Ryanair Traffic Fell By Almost 50% In March

Ryanair Traffic Fell By Almost 50% In March

Ryanair Traffic Fell By Almost 50% In March

It reported 2020 traffic up 4% to 149 million passengers, but that was short of the 151 million it had expected as of March 10 and lower than its earlier target of 154 million.

The airline expects its fleet to remain largely grounded for at least April and May.

The 300 million euro exceptional charge it will take for 2020 relates to the ineffectiveness on its 2021 fuel hedges.

It has already implemented several measures to cut operating costs and improve liquidity, including aircraft grounding, share buyback suspensions and cutting all pay by 50% for April and May.

The wider airline industry faces one of the biggest crises in its history, sparking calls for government bailouts in Britain and around the world.

Ryanair's fiscal year ended March 31.

Ryanair said it was grateful to many European Union governments for their "foresight and speed of response in recognising that airlines are one of the most exposed industries" but emphasised that any such support must comply with European Union state aid rules.

Ryanair also pulled its guidance for the 2021 full year because of the "continued uncertainty on the impact and duration of the Covid-19 pandemic".

The budget airline group, which includes Austrian airline Lauda, said widespread flight bans and travel restrictions mean its flight numbers are now just 1% of normal levels.

Ryanair is scheduled to release its 2020 results on May 18.
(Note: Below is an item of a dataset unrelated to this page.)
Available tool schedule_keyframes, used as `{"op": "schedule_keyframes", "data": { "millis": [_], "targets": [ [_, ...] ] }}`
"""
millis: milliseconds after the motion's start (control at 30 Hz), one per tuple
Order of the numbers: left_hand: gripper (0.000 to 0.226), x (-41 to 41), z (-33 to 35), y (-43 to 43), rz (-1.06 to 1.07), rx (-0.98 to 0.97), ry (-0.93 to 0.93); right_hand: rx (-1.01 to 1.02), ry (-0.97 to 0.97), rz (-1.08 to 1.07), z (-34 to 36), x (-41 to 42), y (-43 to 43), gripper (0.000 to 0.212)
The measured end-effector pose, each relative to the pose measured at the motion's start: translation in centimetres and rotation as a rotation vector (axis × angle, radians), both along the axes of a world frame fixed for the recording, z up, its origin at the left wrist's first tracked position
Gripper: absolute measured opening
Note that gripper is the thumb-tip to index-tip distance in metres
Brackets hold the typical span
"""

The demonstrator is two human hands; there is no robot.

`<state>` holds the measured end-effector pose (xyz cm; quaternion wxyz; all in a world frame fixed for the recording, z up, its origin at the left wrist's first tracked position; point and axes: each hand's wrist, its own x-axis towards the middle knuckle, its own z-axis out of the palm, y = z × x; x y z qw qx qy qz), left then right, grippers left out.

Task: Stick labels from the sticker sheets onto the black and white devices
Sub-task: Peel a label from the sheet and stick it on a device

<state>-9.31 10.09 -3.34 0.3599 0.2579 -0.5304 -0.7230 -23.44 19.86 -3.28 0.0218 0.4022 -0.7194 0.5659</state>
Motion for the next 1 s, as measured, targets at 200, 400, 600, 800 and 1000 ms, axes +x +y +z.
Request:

"The priority here for us as a company is how do we preserve as much cash so that if we have to operate for three, six, nine, maybe even 12 months, with no flights and no revenues how do we survive that, do we have the cash to survive that and we believe we do", O'Leary told Financial Times.

The company has access to cash equivalents of €3.8bn and owns more than three-quarters of its 327-strong fleet, putting it in a relatively strong position as it seeks to ride the crisis out.